Private: personal development
The name of the competence game on a private level is personal development. What you want out of life is the pursuit of your happiness, in whatever way, shape or form you define that. Obviously you want to grow competence in that domain. If you want to express yourself artistically, you can take an interest in photography, sculpting, flower arranging or else. And you will find the time, the passion, the learning and all you need for that personal development. If you want to understand your family roots, you can become a family tree researcher. If you find parenting the most important thing in the world, you might advise others parents on raising children. Likely, you will also want to contribute to society because people are social beings and love it or like it, but our personal pursuit of happiness includes belonging to a group and therefore contributing to that group. Also we earn our income by lending our talent to organizations that transform it into profit or service. For all those reasons, we want to be good at selected competence domains. Our competence contributes to our happiness and our income.

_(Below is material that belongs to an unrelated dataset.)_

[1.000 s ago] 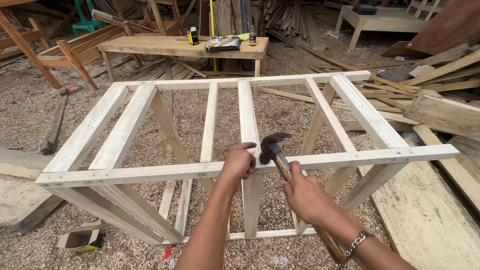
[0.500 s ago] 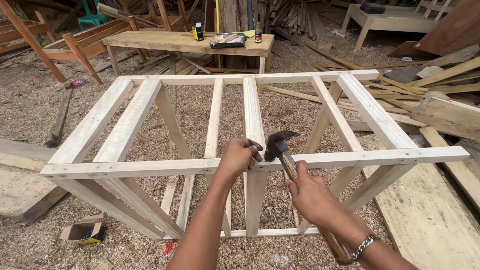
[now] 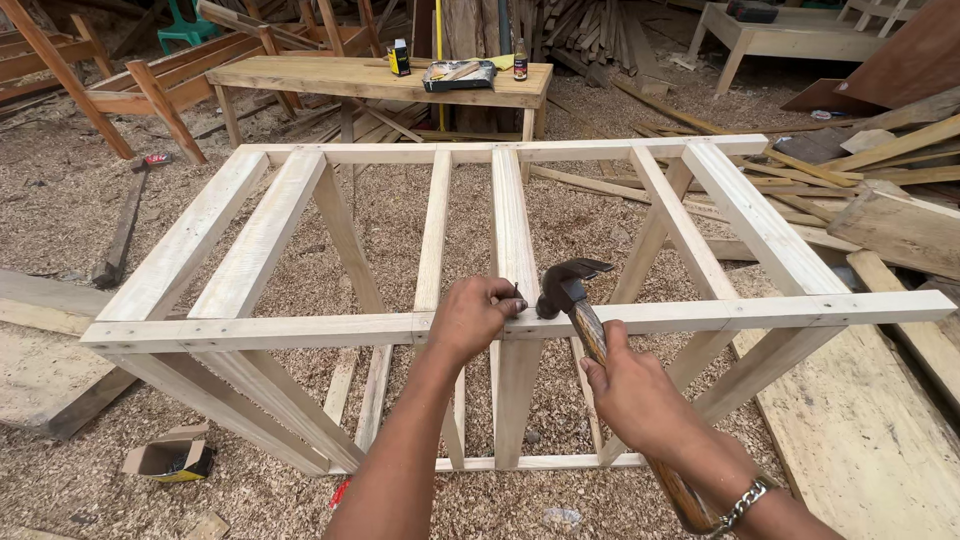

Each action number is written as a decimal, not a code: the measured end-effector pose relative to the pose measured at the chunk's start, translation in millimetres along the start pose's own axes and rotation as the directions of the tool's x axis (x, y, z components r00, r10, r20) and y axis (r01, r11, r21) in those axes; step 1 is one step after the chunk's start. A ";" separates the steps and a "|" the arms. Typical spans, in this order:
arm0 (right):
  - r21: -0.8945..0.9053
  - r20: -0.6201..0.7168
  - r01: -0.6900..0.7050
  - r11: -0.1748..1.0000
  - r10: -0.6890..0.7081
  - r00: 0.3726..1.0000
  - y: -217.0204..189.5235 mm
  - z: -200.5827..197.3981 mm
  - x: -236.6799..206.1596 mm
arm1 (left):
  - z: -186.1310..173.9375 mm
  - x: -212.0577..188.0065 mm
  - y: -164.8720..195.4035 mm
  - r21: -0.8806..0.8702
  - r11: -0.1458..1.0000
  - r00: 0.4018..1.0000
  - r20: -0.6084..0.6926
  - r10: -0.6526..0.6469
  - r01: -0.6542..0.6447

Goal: The person hammers nails into a light-colored wooden frame using a claw hammer. They hold each nail with the left hand and strike with the right, working along the top edge of the frame in a workshop setting.

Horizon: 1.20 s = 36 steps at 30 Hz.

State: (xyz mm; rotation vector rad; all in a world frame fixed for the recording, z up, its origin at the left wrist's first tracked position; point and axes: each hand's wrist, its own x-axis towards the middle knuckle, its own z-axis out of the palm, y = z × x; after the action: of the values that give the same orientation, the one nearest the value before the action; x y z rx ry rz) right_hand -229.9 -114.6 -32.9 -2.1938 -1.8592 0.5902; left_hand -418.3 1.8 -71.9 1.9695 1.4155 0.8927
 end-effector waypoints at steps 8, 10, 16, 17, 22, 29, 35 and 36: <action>-0.017 -0.009 -0.008 1.000 0.008 1.000 2.1 4.2 3.2 | -5.6 16.8 -24.6 -0.157 0.987 1.000 -0.018 0.026 -0.028; -0.024 -0.052 0.034 0.999 -0.035 0.998 2.8 5.1 3.2 | -15.4 15.9 -34.9 -0.146 0.989 0.998 -0.058 0.026 -0.034; 0.005 0.036 -0.098 0.995 0.098 0.995 2.8 9.3 8.1 | -40.5 4.8 -63.6 -0.140 0.989 0.999 0.007 -0.042 0.043; 0.007 0.030 -0.098 0.995 0.098 0.995 3.9 10.9 10.8 | -41.3 4.5 -66.4 -0.126 0.990 0.998 -0.001 -0.062 0.061; 0.005 0.008 -0.100 0.995 0.100 0.995 11.6 21.8 25.1 | -55.1 5.2 -81.6 -0.176 0.982 0.997 -0.013 -0.074 0.071; -0.076 -0.077 -0.019 0.997 0.013 0.997 14.0 34.6 34.7 | -76.3 -4.2 -98.6 -0.160 0.984 0.996 -0.013 -0.084 0.081; 0.054 0.012 -0.147 0.988 0.146 0.989 -3.9 33.9 24.7 | -64.3 -8.7 -72.6 -0.258 0.961 0.994 -0.017 -0.108 0.100; 0.084 0.035 -0.180 0.980 0.177 0.984 -5.7 34.0 22.7 | -58.2 -7.8 -64.8 -0.249 0.966 0.997 -0.010 -0.079 0.074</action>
State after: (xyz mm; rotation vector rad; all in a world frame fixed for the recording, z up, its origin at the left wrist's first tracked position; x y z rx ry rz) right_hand -246.6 -94.8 -64.9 -2.3213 -1.6270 0.7228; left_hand -503.3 16.6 -85.7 1.7132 1.3104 1.0047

The private level holds the main cards for claiming the value of its talents. And because of a fast, blurry, spiky, flat and small world the others two players can or want to be involved less than before in selecting, building and maintaining our competence. We are in the driver's seat.

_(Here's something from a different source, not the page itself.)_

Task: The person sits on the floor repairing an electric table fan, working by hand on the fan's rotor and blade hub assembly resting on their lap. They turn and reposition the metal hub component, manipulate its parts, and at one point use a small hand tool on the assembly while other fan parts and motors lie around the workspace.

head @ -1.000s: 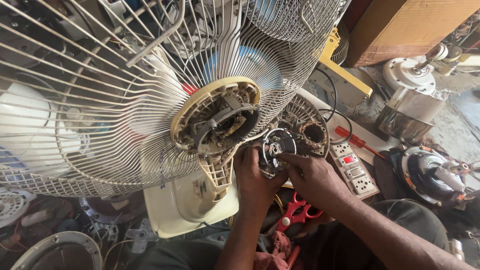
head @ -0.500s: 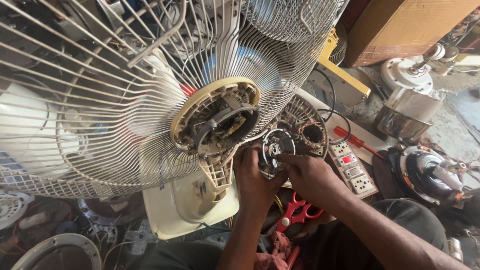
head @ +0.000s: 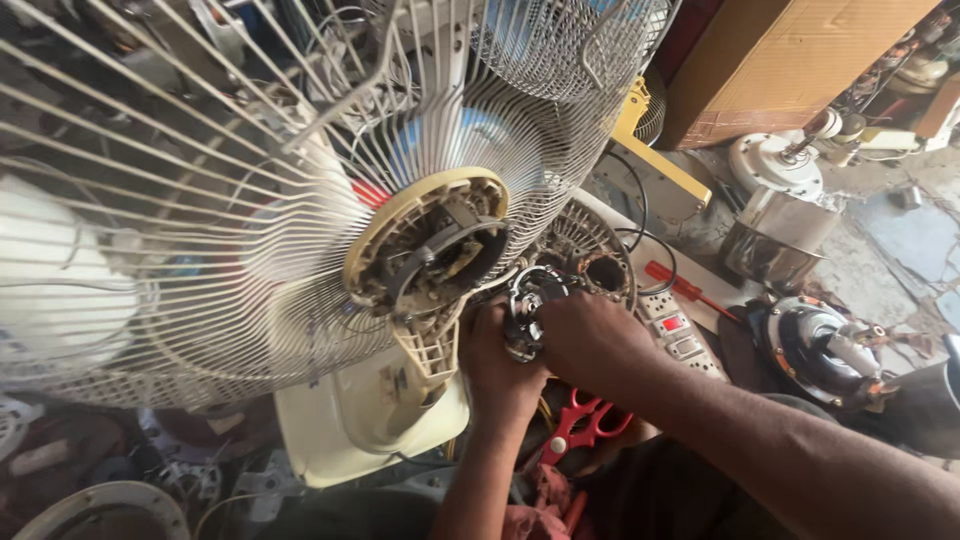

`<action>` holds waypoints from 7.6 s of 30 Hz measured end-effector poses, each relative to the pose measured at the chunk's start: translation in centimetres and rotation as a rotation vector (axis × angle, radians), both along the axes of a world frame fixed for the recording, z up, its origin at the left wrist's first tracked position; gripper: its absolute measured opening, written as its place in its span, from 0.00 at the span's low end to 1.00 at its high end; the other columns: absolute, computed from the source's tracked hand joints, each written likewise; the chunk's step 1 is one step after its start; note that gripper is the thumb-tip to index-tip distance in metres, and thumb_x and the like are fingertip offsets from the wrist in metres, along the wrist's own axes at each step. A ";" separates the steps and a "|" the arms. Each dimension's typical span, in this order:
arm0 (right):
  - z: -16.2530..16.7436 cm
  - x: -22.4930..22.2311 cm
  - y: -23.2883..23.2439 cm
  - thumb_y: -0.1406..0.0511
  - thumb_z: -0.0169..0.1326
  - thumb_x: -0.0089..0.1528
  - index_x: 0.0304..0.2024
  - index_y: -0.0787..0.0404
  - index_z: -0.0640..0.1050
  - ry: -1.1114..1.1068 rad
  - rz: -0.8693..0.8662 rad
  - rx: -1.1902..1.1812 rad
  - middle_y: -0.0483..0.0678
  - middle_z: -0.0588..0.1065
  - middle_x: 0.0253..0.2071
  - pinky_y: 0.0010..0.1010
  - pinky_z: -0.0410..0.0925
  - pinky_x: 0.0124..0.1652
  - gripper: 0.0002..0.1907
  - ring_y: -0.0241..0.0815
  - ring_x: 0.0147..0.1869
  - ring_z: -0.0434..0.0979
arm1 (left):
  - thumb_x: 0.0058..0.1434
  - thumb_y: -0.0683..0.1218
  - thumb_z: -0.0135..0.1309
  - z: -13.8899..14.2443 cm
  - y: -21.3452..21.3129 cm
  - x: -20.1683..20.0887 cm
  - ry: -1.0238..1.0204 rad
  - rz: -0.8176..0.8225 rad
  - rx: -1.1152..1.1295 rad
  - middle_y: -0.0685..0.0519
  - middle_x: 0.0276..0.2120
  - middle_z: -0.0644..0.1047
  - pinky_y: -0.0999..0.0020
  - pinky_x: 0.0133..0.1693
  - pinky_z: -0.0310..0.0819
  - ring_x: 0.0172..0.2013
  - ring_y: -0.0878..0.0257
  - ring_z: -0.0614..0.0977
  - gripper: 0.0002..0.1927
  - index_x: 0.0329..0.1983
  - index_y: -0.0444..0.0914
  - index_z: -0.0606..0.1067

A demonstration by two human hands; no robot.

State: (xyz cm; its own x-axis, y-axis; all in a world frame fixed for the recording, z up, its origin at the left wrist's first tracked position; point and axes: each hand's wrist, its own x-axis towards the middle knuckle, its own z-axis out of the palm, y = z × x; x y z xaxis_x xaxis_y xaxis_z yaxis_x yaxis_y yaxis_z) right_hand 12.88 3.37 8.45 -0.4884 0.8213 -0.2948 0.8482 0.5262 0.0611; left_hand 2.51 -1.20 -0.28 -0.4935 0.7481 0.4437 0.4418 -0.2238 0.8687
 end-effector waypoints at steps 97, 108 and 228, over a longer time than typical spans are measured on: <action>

Between the three parties around the table, we HoCos are the managers of our competence. We build our own talent by carefully selecting what to become or stay good at, by investing time and money in building them, and by keeping proof.
A key word for us is 'employ-ability'. It means it's our job to keep meeting the requirements for employment, and not the job of government or employer. We need to do what it takes so employers still need our talents.

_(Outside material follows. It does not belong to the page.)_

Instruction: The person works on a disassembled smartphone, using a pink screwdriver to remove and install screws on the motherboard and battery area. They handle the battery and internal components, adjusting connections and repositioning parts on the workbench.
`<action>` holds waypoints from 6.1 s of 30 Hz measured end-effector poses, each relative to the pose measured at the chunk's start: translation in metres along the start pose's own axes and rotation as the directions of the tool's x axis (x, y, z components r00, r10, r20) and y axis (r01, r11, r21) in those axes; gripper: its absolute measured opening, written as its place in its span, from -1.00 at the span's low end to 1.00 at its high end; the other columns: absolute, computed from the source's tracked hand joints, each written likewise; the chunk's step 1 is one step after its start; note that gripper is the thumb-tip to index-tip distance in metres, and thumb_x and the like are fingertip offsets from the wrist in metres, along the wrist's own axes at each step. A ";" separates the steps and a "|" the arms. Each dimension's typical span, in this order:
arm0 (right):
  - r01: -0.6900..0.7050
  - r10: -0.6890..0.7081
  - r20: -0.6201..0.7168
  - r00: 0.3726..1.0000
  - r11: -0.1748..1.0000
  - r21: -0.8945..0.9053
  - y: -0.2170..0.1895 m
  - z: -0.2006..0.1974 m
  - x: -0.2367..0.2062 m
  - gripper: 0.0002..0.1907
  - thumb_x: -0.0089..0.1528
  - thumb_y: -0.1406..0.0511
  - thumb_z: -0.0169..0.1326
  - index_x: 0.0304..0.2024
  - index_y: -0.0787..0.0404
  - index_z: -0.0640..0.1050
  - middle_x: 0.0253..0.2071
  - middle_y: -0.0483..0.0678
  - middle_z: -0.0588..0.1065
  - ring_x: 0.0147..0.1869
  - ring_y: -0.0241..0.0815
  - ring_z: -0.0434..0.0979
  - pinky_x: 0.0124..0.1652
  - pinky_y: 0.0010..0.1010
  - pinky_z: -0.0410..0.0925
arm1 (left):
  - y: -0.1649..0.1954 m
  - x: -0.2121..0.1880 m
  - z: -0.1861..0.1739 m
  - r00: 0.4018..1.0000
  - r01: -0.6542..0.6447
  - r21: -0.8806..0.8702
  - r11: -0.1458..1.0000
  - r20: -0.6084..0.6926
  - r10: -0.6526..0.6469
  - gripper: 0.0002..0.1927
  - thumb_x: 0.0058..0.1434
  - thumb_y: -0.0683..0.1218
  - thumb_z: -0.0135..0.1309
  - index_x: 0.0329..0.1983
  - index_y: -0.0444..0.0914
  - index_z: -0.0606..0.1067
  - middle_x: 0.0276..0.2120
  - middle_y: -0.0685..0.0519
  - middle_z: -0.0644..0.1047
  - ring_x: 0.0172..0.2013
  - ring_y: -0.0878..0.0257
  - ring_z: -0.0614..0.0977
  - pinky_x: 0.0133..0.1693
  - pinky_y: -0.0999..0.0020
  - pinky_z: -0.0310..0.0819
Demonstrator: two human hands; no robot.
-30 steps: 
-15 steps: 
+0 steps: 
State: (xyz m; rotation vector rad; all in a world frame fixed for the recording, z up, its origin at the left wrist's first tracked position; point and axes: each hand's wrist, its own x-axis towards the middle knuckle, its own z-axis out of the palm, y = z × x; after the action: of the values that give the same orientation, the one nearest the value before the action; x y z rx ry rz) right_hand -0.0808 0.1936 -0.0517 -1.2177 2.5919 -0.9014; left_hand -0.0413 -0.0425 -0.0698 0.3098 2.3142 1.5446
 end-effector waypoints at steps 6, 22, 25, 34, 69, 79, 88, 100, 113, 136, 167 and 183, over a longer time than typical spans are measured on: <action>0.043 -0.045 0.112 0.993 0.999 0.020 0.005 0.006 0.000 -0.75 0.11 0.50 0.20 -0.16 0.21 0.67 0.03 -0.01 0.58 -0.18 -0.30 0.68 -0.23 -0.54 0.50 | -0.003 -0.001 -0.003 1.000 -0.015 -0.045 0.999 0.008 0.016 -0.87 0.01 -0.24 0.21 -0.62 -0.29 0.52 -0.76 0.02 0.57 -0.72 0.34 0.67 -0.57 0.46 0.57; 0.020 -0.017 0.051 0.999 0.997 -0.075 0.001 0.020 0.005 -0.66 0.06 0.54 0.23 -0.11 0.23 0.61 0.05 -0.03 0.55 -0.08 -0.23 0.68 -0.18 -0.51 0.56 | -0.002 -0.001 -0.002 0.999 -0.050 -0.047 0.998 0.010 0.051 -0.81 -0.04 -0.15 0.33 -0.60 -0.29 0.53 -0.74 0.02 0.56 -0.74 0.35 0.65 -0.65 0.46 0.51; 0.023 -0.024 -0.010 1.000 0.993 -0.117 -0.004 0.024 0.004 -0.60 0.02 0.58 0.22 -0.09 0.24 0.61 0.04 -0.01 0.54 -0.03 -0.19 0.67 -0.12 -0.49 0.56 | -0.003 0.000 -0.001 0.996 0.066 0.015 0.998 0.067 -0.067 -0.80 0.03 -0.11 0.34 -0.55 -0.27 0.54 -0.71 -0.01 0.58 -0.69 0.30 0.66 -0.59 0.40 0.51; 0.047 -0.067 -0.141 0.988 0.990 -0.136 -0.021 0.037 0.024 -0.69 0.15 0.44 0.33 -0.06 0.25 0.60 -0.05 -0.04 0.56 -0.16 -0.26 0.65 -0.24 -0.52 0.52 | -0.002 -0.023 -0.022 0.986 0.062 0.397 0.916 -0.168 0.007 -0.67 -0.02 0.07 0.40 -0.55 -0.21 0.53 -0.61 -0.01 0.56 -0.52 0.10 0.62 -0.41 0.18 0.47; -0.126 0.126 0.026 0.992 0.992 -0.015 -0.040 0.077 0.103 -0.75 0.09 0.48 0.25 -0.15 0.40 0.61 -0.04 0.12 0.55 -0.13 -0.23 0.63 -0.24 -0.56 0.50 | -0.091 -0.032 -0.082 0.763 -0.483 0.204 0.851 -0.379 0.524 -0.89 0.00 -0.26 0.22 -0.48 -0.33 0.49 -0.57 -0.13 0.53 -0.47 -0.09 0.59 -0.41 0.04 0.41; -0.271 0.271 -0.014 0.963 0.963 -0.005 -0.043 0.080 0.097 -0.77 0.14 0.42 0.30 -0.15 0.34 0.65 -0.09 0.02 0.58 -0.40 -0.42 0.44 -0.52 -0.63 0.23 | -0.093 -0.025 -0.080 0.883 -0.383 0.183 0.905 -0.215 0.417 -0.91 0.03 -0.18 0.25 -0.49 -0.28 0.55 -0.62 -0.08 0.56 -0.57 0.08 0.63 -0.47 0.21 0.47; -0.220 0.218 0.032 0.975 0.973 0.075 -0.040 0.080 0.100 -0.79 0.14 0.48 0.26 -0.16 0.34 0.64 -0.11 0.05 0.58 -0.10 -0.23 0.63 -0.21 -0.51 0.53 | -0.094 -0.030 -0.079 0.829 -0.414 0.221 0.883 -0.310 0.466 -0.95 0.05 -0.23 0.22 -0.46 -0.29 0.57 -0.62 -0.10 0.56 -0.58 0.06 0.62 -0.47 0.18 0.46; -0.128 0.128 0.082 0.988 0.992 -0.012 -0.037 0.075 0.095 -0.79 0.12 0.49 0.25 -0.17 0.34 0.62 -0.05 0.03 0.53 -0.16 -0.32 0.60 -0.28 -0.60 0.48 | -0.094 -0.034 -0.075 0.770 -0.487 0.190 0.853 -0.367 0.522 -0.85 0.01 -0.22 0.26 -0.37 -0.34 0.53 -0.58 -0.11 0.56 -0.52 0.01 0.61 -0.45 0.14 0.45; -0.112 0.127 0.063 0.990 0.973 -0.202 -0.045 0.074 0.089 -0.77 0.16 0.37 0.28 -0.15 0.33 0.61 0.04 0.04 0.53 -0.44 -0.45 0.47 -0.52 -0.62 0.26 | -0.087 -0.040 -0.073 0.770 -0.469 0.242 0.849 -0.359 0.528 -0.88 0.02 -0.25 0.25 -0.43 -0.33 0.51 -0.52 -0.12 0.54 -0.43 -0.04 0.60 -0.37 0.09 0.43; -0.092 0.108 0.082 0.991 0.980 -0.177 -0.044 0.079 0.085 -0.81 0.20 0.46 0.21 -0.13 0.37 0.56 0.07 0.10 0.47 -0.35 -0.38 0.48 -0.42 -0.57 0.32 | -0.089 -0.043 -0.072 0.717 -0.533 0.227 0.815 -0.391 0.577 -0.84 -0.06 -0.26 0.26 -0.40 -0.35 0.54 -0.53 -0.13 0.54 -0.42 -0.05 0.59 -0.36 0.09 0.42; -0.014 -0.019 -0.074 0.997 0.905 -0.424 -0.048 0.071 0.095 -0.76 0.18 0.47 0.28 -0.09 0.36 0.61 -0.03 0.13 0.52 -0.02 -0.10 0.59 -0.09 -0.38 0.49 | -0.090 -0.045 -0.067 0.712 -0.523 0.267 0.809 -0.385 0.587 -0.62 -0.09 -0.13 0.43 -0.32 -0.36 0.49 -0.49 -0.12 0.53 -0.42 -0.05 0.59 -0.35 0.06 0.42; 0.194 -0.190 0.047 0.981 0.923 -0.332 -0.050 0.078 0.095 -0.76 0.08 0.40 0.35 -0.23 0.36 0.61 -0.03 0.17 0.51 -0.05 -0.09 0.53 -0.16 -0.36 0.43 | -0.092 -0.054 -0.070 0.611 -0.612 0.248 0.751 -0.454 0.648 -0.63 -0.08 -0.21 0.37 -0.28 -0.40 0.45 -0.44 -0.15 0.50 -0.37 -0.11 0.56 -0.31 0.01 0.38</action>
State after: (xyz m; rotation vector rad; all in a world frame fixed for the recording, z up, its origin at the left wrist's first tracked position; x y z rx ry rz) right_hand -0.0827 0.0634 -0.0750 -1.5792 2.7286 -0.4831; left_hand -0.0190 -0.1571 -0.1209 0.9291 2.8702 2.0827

Question: Mr or Mrs Reader, what are you personally doing to keep up with your domain of expertise?
Your answer: _ _ _ _ _ _ _ _ _ _
Bare in mind that a lot of what is written on employ-ability and life long learning focuses too much on the supply side of competent people. It is like governments assume that if they can educate enough people, they all will find work. That has never been true, and it won't be true in the network age either. Selection of what you want to be good at and when is a crucial activity on our personal task list. Supply and demand, remember! And 'value is what a damn fool will pay for it'. Also know what you can expect from the other two parties, and thus know what you need to take care of yourself. As a baseline, you can count on government to provide a lot of education. You can count on your employer to give you the context to gain experience. I hope it is in your nature to do a lot of sharing.
Key point: Tip number three is we are not alone. There are three builders of our competence: us, our work and our government. HoCos in the network age are the prime responsible for building their own talent, but get aid from government and employers.